** EXERCISE DESCRIPTION **
Return, from the data below, each line that contains the word "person".

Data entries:
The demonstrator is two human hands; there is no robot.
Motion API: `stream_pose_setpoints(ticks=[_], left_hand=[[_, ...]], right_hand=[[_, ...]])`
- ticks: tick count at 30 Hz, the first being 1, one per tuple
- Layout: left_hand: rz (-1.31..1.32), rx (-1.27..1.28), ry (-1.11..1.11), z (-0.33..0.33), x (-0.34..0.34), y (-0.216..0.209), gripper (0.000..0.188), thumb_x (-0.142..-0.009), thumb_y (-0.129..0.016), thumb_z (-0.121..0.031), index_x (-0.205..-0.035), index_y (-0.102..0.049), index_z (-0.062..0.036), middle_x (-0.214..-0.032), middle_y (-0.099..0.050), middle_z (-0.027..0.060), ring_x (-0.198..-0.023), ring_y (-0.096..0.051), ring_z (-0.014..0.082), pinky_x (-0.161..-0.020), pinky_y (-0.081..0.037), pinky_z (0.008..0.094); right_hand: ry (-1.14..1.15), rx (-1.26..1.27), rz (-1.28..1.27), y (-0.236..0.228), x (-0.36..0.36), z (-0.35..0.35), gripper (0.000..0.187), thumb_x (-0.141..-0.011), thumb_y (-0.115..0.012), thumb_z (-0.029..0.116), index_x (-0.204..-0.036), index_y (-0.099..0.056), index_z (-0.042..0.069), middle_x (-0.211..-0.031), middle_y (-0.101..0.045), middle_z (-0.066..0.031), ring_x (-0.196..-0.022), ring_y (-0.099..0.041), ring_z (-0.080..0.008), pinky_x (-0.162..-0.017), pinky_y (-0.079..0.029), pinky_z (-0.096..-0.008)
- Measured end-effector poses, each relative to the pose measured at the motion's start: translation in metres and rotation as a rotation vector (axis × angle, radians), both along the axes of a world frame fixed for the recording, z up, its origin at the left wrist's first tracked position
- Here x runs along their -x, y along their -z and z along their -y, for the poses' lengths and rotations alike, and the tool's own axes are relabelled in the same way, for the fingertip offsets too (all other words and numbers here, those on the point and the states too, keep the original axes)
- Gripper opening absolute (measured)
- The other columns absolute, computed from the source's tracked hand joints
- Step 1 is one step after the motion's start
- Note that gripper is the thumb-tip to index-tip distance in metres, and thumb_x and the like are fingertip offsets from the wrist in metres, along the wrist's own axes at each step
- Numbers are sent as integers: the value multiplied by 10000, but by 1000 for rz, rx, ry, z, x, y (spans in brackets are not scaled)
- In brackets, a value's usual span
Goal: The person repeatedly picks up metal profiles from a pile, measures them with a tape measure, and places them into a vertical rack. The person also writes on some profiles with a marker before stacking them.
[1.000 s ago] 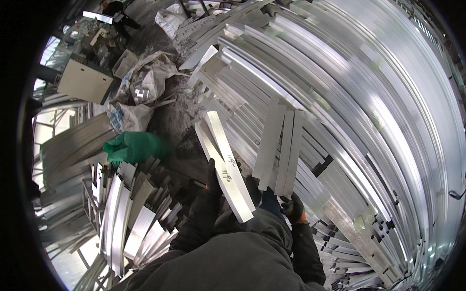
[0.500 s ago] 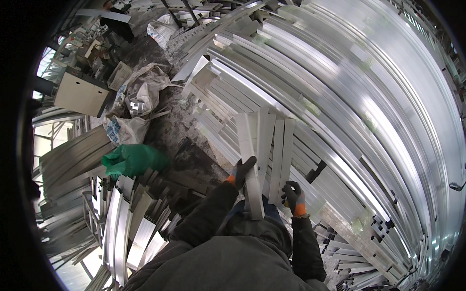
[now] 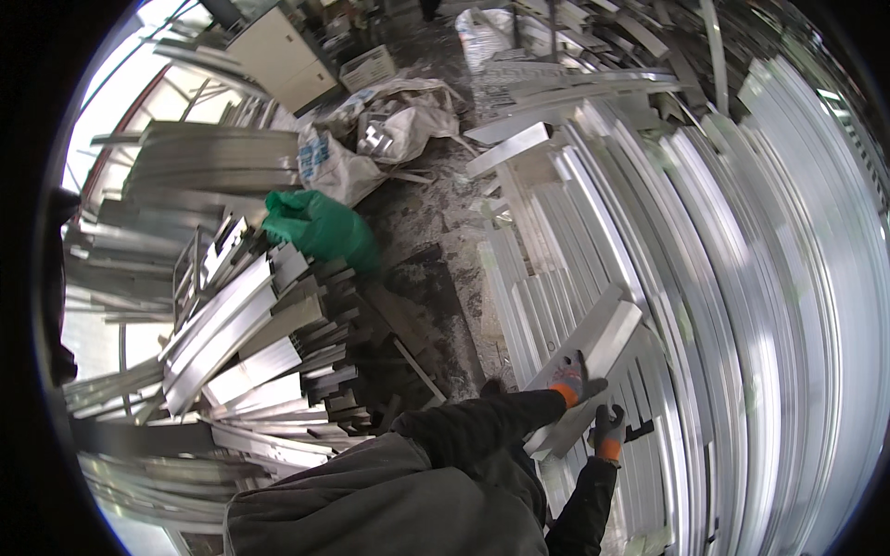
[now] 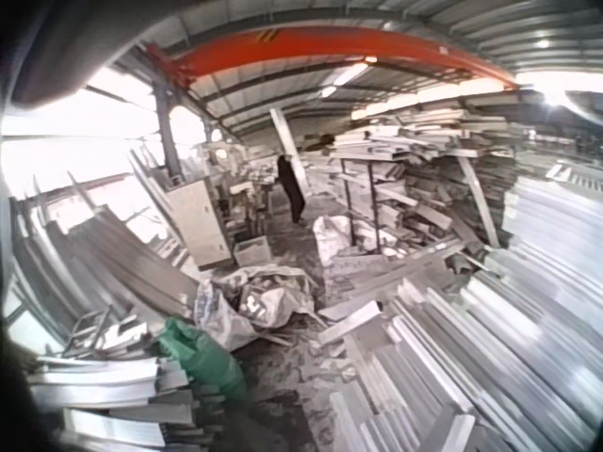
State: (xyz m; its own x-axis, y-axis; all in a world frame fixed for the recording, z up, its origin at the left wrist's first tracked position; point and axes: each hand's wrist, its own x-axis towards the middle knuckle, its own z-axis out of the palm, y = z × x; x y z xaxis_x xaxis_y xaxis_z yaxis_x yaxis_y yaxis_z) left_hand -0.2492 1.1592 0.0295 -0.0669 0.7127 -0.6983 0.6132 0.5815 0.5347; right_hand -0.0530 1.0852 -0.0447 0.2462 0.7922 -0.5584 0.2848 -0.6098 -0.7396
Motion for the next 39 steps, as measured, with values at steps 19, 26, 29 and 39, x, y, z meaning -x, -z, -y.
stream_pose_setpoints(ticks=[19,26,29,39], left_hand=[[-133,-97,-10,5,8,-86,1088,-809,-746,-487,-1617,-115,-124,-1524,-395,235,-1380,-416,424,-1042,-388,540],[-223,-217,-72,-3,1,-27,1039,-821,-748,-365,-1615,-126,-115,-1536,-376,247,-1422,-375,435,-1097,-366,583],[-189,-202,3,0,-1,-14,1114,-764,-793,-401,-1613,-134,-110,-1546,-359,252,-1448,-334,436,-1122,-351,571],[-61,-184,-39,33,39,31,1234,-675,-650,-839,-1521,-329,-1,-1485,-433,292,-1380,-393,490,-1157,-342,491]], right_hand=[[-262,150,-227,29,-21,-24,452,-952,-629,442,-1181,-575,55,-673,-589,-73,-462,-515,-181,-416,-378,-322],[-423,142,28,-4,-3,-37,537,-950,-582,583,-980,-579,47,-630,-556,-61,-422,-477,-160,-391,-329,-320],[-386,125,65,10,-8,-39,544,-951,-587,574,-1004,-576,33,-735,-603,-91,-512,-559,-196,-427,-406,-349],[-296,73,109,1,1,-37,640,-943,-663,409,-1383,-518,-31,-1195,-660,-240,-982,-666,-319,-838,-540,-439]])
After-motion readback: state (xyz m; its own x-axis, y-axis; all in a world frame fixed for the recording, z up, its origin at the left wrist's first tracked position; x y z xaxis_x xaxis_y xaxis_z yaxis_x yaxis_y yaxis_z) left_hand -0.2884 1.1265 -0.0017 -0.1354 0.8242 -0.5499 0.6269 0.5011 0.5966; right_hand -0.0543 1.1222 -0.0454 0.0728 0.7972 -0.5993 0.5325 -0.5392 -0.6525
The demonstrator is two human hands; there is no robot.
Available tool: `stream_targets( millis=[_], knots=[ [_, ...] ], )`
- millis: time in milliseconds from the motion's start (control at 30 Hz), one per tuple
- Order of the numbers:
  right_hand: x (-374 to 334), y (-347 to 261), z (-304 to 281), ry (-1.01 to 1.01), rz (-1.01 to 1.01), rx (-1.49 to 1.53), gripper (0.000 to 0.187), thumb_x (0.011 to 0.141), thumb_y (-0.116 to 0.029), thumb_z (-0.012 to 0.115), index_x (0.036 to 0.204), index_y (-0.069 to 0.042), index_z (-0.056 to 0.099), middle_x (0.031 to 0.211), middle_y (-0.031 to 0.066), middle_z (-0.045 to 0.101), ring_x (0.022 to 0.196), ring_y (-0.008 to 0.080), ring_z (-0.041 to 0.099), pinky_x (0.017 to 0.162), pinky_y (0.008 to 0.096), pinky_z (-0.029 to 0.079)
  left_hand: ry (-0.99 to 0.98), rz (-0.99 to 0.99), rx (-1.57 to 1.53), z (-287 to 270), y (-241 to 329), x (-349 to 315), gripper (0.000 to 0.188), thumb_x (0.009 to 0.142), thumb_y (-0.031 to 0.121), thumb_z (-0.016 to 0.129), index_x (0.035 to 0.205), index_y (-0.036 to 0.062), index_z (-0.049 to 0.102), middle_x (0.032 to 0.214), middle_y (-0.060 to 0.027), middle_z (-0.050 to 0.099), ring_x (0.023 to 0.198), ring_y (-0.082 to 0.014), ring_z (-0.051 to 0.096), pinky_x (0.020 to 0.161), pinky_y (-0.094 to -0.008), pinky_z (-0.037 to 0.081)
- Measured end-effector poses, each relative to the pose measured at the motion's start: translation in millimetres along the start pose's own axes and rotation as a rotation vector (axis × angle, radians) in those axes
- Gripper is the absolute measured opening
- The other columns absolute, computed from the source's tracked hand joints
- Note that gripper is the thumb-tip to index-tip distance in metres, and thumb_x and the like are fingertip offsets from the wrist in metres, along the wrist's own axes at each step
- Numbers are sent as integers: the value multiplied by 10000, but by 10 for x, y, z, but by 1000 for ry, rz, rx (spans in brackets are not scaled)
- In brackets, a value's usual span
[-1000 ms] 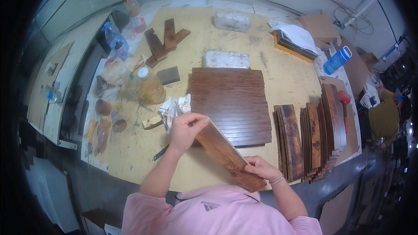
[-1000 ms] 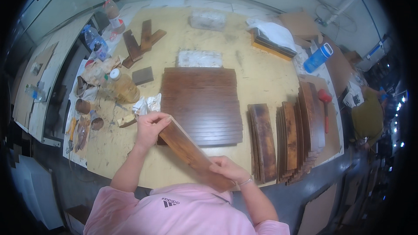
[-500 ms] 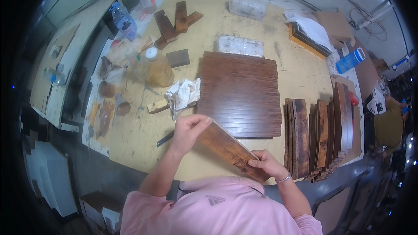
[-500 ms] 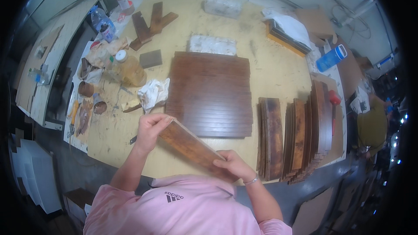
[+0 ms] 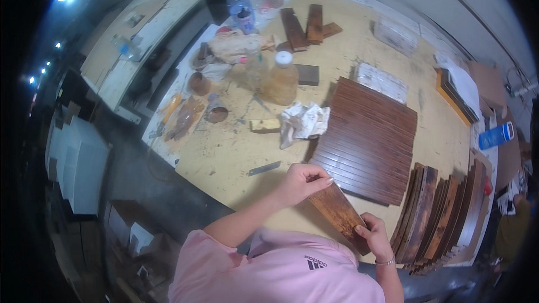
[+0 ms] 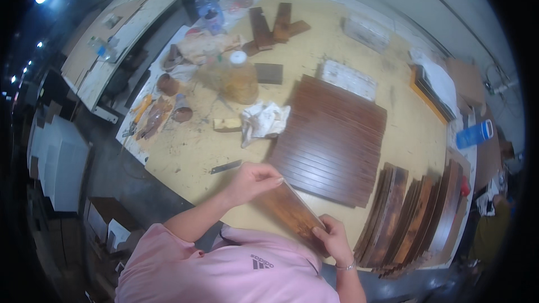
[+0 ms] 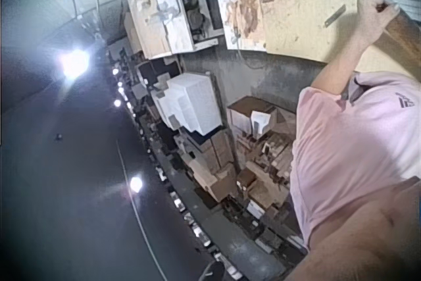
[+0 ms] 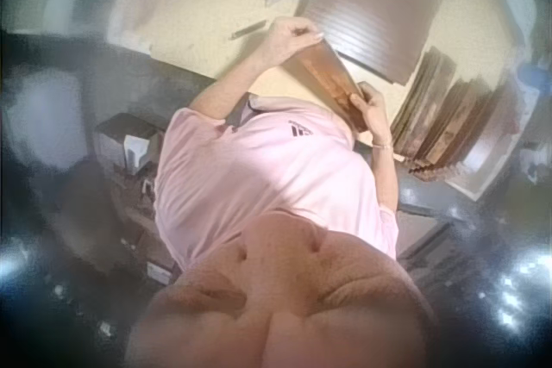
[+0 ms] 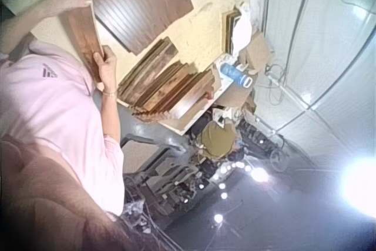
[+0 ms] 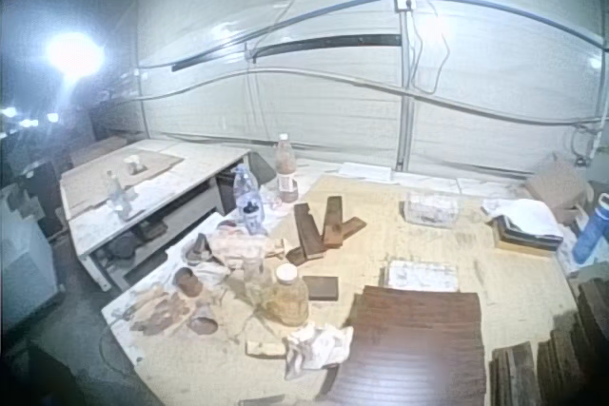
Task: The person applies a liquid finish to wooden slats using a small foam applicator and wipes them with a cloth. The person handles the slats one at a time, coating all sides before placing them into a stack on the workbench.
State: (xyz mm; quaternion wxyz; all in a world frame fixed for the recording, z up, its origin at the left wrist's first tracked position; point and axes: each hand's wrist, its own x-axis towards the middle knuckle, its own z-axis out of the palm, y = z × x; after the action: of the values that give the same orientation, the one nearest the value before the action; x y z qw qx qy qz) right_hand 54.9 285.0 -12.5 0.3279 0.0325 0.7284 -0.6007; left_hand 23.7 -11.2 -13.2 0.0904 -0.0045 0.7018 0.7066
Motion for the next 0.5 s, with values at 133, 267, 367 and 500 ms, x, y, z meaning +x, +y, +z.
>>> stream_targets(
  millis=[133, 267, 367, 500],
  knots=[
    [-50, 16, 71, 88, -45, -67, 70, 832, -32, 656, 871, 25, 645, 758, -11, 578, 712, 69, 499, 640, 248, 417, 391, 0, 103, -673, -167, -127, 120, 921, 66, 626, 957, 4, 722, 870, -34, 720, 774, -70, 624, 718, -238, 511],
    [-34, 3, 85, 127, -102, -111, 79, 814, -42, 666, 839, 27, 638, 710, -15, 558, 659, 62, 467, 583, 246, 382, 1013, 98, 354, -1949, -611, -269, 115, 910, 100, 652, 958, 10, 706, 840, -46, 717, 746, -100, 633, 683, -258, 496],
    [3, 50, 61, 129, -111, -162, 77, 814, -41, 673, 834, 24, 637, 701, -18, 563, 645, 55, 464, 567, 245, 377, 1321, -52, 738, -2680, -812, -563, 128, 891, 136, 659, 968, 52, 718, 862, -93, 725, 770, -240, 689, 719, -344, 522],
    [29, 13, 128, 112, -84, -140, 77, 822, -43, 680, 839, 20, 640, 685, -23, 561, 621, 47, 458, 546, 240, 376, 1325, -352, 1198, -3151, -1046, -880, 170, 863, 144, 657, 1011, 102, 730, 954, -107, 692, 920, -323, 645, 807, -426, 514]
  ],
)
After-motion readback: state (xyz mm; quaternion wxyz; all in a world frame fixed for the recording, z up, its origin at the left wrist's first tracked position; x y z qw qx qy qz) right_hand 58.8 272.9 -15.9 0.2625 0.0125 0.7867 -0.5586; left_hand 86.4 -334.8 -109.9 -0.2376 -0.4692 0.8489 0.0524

** RESULT BELOW **
Goal: The person repeatedly picks up metal profiles from a pile, measures them with a tape measure, and places them into a vertical rack. The person also writes on some profiles with a marker before stacking them.
Task: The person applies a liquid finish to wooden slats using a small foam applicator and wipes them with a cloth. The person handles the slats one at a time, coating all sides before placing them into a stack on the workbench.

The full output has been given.